ETout le monde fait de son mieux dans la boutique de cadeaux du château de Pemfort, où des siècles d'histoire sont transformés en gobelets en plastique et en pantoufles de dragon. Centrée sur l'ensemble d'épées en bois et de pots de confiture soigneusement sélectionnés par la designer Alys Whitehead, la nouvelle pièce poignante de Sarah Power utilise un événement historique vivant pour confronter les histoires que nous racontons et à nous-mêmes, et nous demander ce qui se passe lorsque le passé ne peut pas être ébranlé.
« Démonstration de sangsues médicales » est épinglé avec optimisme sur le tableau d'idées pour le prochain événement du château endormi, dont le méticuleux Glenn (un Ali Hadji-Heshmati sérieux et merveilleusement effronté) est déterminé à faire un succès. Il est indigné par la suggestion louche d'Uma (Debra Gillett, rayonnante de chaleur) selon laquelle les histoires sombres du passé du château soient regroupées en dehors du temps et du contexte, tandis que Ria (une fougueuse Lydia Larson) est heureuse de suivre, son esprit à moitié tourné vers le cerf local avec lequel elle se lie d'amitié.

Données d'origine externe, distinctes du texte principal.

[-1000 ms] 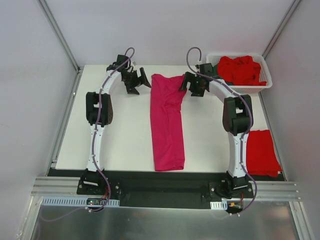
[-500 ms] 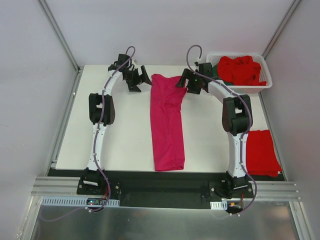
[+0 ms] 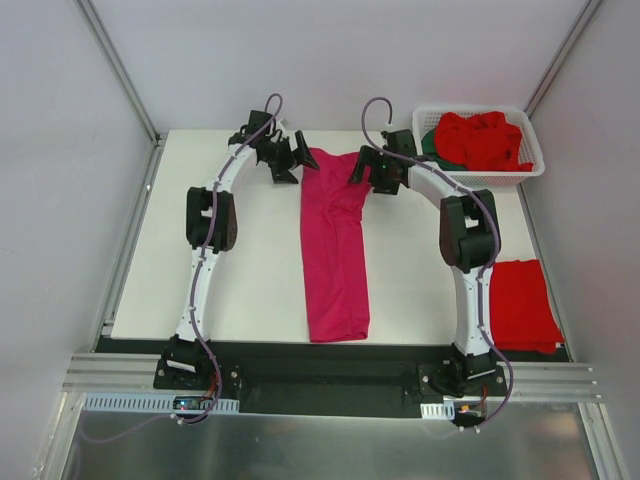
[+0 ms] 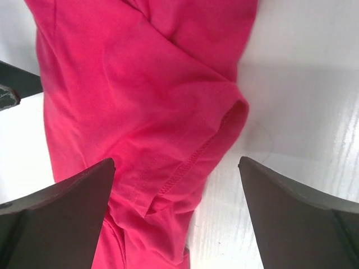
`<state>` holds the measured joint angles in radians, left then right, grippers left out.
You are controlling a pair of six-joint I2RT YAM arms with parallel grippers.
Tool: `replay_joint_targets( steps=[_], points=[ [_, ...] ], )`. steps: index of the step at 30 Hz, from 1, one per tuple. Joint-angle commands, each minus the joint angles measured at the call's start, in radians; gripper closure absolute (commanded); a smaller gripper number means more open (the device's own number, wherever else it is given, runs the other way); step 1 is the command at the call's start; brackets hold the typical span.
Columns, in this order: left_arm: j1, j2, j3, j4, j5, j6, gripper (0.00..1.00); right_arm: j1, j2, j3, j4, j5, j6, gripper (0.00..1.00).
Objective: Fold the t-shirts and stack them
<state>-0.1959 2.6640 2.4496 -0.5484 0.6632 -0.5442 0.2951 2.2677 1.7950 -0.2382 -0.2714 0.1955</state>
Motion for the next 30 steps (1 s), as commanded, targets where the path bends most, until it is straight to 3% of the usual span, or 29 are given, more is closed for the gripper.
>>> replay_joint_targets(
  steps=[1,11,24,30],
  points=[
    [-0.016,0.008,-0.032,0.039,0.032,-0.031,0.01,0.001,-0.037,-0.002,-0.024,0.049,-0.030,0.03],
    [-0.019,-0.027,-0.098,0.071,0.027,-0.020,0.03,0.003,-0.010,-0.071,0.193,-0.074,-0.002,0.10],
    [-0.023,-0.072,-0.184,0.119,0.030,0.006,0.05,0.018,-0.068,-0.121,0.234,0.164,-0.040,0.13],
    [-0.031,-0.099,-0.239,0.174,0.032,0.006,0.05,0.030,-0.096,-0.198,0.414,0.205,-0.074,0.13]
  ],
)
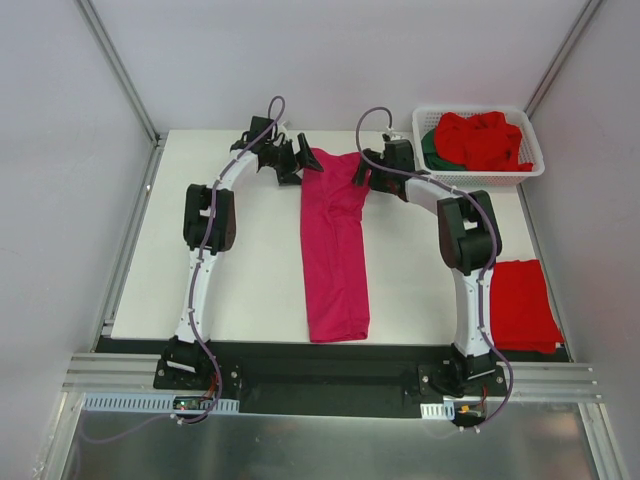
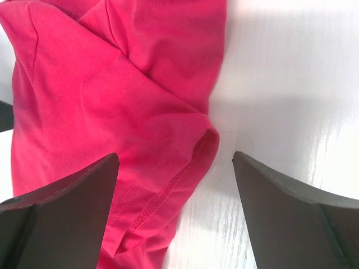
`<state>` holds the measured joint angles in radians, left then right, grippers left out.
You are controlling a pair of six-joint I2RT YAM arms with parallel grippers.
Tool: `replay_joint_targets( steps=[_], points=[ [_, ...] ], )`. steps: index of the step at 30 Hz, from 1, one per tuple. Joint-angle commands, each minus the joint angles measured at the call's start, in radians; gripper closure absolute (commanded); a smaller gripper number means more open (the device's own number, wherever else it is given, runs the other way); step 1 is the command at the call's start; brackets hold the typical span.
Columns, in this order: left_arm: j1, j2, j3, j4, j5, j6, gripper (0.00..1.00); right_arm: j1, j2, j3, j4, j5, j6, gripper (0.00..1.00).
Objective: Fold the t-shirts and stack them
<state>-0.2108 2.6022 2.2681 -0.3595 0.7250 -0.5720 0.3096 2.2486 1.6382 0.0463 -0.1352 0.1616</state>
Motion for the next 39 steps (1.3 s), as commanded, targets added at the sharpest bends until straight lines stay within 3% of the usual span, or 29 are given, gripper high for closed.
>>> replay_joint_targets(
  steps=[1,11,21,39],
  points=[
    [-0.016,-0.043,-0.077,-0.003,-0.032,0.031,0.05,0.016,-0.073,-0.038,0.144,0.068,-0.043,0.13],
    [-0.016,-0.062,-0.139,0.094,-0.030,0.000,0.06,0.013,0.035,0.169,0.101,0.010,-0.065,0.13],
    [-0.012,-0.067,-0.130,0.108,-0.067,0.006,0.06,0.003,0.072,0.212,0.052,0.057,-0.076,0.12],
    [-0.006,-0.051,-0.062,0.160,-0.127,0.009,0.07,0.010,0.209,0.505,-0.330,0.037,-0.085,0.11]
  ],
)
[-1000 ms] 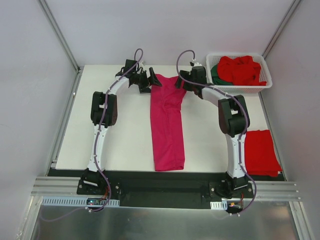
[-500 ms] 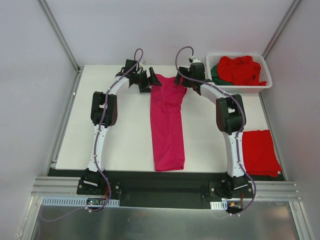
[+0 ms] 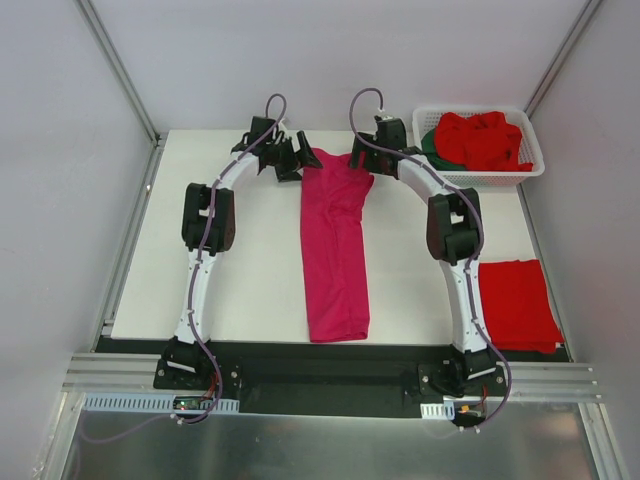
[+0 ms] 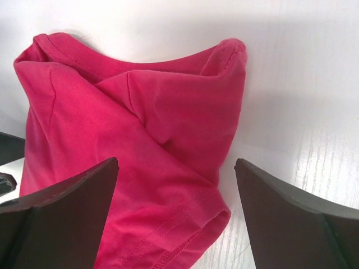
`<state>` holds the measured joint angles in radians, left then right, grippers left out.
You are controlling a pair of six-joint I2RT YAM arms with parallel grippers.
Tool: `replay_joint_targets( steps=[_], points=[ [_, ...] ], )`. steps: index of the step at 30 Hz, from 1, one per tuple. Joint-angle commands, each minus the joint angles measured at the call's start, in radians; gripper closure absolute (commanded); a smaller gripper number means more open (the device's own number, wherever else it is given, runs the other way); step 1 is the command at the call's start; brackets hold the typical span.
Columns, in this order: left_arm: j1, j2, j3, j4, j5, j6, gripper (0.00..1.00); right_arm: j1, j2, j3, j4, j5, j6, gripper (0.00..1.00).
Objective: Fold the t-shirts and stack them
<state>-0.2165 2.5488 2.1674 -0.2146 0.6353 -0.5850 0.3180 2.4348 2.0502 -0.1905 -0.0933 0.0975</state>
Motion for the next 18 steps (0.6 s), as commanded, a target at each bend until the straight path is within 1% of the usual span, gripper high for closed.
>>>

La tendresse enveloppe cette pièce comme un papier d'emballage que Power n'est que trop heureux d'arracher. Nous sommes bercés par les bavardages inutiles de leur charmante bande de marginaux lorsque l'arrivée de l'ancien agresseur Kurtis (un Sean Delaney imposant et froissé) jette l'équipe dans le désarroi. Avec un cœur ouvert et des manières douces, on le sent réfléchir avant de le dire : il veut plaire à Glenn, rendre Uma fière et, surtout, faire rire Ria.
Mais quand Kurtis révèle son passé violent, tout change. C'est comme si son ancien moi le rejoignait sur scène et que personne ne savait vers qui se tourner. Power ne donne pas de réponses faciles sur ce que l'on pense de Kurtis ou sur ce que son avenir lui réserve, et Delaney livre un portrait puissant d'un homme tremblant de honte.
Le réalisateur Ed Madden laisse reposer le silence du scénario, expose les révélations et leurs conséquences, et attend que nous prenions notre décision. En attendant, il y a une reconstitution à répéter, car il suffit d'attendre plusieurs centaines d'années pour qu'un acte d'une violence terrible cesse d'être une tragédie et devienne un divertissement.